**Data shown**
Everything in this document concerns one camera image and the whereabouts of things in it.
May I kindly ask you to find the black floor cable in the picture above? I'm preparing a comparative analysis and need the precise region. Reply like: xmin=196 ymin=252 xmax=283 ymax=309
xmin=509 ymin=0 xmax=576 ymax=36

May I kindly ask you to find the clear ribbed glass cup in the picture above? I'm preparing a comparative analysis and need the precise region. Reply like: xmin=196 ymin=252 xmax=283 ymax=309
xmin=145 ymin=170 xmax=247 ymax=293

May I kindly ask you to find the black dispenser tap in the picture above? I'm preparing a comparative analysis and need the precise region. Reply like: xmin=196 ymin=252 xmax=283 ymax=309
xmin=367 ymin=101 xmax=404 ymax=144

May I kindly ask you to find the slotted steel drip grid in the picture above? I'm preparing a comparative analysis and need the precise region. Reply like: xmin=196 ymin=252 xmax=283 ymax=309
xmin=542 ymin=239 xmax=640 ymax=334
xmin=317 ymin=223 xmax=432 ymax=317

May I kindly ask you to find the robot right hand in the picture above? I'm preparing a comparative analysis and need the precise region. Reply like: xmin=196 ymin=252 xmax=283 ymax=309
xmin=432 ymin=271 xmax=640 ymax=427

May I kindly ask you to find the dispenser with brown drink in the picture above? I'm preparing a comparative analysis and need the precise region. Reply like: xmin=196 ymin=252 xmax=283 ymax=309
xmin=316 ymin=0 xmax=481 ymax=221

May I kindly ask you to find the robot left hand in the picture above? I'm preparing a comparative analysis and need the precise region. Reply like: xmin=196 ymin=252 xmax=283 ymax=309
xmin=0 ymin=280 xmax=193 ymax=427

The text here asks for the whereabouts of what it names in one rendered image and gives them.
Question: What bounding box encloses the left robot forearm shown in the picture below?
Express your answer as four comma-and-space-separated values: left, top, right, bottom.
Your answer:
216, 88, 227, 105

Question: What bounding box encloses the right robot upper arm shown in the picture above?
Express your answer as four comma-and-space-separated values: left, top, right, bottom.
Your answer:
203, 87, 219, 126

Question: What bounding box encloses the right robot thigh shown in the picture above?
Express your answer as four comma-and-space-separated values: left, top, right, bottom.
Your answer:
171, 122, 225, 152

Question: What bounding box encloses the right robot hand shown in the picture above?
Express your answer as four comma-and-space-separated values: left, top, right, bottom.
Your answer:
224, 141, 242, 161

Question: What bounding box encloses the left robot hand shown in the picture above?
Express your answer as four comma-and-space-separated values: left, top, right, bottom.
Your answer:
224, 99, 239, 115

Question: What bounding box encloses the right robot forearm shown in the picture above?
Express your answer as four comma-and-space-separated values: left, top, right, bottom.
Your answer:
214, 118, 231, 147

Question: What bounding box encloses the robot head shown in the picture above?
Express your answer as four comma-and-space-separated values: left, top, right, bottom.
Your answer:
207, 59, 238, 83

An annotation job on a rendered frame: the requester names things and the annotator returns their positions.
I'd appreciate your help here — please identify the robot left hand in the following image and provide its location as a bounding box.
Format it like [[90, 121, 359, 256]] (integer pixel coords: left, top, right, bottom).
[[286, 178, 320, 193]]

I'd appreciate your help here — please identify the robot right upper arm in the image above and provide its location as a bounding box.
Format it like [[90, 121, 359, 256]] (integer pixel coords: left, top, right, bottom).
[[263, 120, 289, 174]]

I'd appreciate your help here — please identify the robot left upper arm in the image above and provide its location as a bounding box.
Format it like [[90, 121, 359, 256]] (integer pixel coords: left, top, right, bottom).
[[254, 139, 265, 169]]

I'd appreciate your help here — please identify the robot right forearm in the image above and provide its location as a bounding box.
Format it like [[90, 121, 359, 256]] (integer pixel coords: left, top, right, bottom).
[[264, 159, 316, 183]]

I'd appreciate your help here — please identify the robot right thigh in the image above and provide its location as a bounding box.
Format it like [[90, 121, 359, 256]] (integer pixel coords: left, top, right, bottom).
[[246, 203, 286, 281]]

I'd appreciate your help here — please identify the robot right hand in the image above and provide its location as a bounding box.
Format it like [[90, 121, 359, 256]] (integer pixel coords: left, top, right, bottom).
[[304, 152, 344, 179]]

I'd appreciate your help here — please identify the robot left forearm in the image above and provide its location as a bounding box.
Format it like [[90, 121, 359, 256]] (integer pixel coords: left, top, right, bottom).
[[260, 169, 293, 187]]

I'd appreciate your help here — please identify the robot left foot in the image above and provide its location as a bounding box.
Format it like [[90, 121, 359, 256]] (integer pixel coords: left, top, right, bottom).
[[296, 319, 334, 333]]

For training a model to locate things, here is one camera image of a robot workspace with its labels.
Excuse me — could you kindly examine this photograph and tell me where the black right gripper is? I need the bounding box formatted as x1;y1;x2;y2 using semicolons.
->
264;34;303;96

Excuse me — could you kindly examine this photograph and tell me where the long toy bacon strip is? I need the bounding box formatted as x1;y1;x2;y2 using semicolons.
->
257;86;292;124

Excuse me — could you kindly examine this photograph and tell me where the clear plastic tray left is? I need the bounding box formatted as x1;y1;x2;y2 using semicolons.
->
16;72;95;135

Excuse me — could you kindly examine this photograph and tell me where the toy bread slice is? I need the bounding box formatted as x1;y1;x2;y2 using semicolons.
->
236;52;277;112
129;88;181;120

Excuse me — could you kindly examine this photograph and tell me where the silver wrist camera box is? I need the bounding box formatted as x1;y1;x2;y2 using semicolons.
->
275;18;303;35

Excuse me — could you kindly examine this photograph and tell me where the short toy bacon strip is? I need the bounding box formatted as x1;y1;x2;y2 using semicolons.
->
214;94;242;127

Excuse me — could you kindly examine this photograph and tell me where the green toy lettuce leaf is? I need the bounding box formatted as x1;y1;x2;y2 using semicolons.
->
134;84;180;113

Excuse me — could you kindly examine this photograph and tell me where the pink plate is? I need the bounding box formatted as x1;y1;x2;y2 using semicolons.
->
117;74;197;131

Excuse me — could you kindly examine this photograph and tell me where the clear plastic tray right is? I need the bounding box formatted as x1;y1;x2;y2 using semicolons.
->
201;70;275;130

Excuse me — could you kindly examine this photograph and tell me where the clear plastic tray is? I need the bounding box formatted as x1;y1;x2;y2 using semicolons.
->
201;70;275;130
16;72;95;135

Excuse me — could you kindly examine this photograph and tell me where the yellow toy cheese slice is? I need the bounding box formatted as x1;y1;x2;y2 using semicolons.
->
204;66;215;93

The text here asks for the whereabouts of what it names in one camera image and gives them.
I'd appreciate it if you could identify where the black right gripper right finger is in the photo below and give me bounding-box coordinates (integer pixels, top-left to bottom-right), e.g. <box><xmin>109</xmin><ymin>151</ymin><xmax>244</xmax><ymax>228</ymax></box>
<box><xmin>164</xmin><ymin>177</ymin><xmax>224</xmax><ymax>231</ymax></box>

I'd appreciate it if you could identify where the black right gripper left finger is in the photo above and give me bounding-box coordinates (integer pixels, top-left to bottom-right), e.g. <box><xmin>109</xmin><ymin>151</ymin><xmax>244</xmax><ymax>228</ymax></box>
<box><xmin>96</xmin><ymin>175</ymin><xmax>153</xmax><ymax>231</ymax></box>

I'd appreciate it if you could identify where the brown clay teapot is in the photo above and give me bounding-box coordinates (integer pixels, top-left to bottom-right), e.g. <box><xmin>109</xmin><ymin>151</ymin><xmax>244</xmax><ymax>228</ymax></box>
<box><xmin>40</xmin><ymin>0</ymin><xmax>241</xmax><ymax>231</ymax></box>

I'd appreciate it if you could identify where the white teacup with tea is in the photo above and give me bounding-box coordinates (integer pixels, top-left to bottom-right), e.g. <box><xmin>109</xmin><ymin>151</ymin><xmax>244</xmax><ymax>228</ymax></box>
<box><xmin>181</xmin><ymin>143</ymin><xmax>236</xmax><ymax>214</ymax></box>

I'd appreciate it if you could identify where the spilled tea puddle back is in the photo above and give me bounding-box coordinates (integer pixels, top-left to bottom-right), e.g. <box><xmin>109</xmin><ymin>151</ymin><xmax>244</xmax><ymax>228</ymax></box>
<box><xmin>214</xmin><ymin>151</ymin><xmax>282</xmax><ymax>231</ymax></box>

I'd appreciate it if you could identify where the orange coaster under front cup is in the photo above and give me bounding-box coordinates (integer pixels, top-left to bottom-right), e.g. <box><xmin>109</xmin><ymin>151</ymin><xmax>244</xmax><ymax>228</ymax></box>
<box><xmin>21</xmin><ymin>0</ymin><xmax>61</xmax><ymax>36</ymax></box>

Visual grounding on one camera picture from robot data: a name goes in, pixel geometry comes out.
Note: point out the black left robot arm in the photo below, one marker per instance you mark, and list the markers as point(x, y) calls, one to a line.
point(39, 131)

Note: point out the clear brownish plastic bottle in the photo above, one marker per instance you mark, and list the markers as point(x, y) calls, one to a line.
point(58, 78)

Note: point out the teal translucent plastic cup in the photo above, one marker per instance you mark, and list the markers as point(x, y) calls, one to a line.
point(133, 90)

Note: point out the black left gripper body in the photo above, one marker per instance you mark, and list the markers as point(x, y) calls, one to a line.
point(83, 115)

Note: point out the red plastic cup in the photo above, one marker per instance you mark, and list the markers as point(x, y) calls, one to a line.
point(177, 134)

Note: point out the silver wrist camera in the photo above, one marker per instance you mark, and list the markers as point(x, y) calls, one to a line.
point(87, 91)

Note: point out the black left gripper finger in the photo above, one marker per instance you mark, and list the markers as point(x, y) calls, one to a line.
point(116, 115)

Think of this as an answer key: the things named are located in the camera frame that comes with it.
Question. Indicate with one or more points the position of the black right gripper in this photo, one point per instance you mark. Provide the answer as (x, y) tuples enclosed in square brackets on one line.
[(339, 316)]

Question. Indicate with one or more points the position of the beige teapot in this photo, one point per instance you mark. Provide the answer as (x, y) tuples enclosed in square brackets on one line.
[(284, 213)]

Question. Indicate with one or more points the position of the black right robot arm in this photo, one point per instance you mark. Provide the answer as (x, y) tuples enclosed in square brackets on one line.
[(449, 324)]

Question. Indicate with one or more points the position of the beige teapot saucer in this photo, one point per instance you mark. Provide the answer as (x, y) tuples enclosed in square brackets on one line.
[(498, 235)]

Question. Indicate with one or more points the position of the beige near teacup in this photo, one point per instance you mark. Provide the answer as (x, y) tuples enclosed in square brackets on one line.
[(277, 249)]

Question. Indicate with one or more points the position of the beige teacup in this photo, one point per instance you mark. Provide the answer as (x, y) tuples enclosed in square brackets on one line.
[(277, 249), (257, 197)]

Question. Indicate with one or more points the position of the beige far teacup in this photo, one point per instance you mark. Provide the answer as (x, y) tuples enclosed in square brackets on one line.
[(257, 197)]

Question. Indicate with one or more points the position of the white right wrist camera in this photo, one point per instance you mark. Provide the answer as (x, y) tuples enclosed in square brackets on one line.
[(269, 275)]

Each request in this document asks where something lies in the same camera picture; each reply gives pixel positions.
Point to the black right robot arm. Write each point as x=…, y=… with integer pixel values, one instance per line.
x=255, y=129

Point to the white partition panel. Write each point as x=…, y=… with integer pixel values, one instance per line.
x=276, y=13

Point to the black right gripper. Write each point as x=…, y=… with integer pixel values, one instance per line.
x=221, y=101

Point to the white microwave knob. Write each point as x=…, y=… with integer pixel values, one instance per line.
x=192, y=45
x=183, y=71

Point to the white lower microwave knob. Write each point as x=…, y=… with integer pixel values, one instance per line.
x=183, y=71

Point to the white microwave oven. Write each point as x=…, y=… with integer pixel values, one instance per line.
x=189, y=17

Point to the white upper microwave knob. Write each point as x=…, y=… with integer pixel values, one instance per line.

**Exercise instructions**
Find the word "frame" in the entries above. Copy every line that has it.

**Result for this exercise**
An annotation job on a rendered frame: the requester names things and the annotator returns their positions.
Think of this as an answer key: the things named are located in the camera frame that comes with it.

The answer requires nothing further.